------ Extracted information

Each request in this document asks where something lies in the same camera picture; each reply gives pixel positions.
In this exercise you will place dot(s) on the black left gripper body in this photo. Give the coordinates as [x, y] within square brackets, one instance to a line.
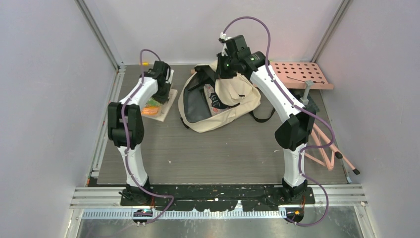
[163, 95]

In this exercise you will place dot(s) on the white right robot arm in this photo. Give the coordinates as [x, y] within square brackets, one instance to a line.
[293, 134]

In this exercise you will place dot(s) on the orange green paperback book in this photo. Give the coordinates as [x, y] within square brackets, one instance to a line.
[157, 111]

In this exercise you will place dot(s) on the cream canvas backpack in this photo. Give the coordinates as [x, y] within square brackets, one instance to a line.
[237, 92]

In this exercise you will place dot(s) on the patterned book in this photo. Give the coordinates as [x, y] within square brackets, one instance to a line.
[216, 106]

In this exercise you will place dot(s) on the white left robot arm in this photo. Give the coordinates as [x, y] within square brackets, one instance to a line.
[125, 128]

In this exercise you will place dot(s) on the pink perforated stand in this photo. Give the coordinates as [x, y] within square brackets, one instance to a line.
[293, 75]

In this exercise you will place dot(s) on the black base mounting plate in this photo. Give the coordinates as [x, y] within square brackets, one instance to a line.
[214, 197]

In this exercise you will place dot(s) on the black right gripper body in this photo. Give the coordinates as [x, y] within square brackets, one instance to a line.
[226, 69]

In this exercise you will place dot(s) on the grey bracket on stand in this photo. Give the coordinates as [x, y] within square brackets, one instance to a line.
[304, 98]

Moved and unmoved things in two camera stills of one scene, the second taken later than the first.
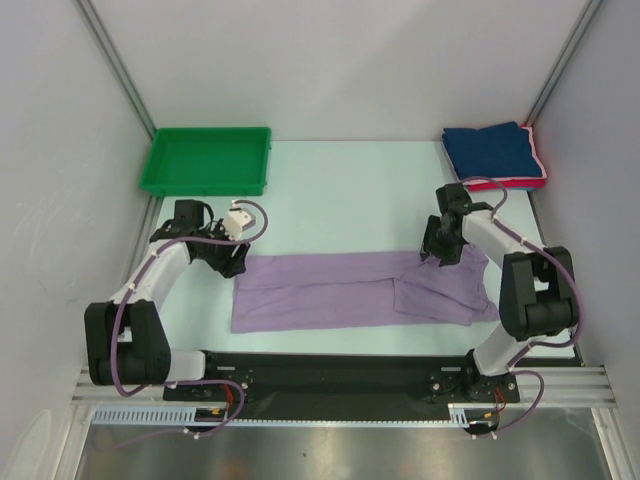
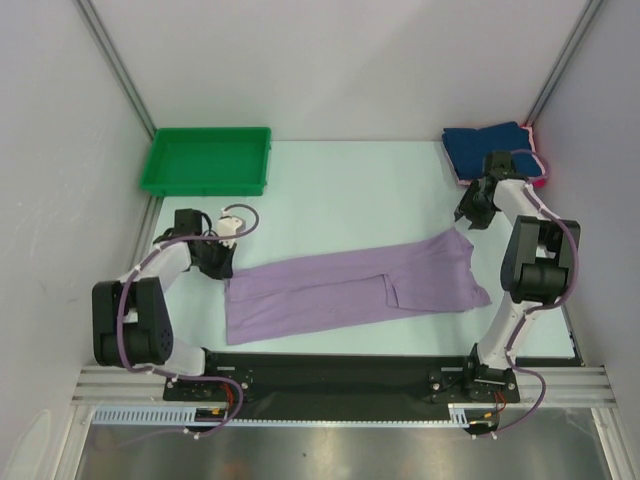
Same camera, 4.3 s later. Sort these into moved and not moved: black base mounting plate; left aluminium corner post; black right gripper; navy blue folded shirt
Moved: black right gripper
Not moved: black base mounting plate; navy blue folded shirt; left aluminium corner post

------------

* Goal of the exercise:
The records must be restated word for word, apart from any images.

* Solution for this exercise:
Each request in this document asks where something lies in the same camera picture; each reply gives pixel positions.
In this exercise you will place dot(s) on the black left gripper body in this photo. Give the coordinates as [x, y] within square brackets, one instance to a line.
[163, 95]

In this exercise you will place dot(s) on the white right robot arm in this photo. Give the coordinates as [x, y] within square brackets, one instance to a line.
[293, 134]

In this exercise you will place dot(s) on the orange green paperback book in this photo. Give the coordinates as [x, y] within square brackets, one instance to a line.
[157, 111]

In this exercise you will place dot(s) on the cream canvas backpack in this photo. Give the coordinates as [x, y] within square brackets, one instance to a line.
[237, 92]

In this exercise you will place dot(s) on the patterned book in this photo. Give the coordinates as [x, y] within square brackets, one instance to a line.
[216, 106]

In this exercise you will place dot(s) on the white left robot arm in this photo. Give the coordinates as [x, y] within square brackets, one instance to a line.
[125, 128]

In this exercise you will place dot(s) on the pink perforated stand in this photo. Give the coordinates as [x, y] within square brackets, one instance to a line.
[293, 75]

In this exercise you will place dot(s) on the black base mounting plate in this photo. Give the coordinates as [x, y] within square brackets, one instance to a line.
[214, 197]

In this exercise you will place dot(s) on the black right gripper body in this photo. Give the coordinates as [x, y] within square brackets, one instance to a line.
[226, 69]

In this exercise you will place dot(s) on the grey bracket on stand in this photo. Give the coordinates as [x, y] within square brackets, one instance to a line.
[304, 98]

Moved and unmoved things in two camera stills of one scene, the second taken later than the first.
Same camera, 4.3 s later. Sort these into moved and not moved: black base mounting plate; left aluminium corner post; black right gripper; navy blue folded shirt
Moved: black right gripper
Not moved: black base mounting plate; navy blue folded shirt; left aluminium corner post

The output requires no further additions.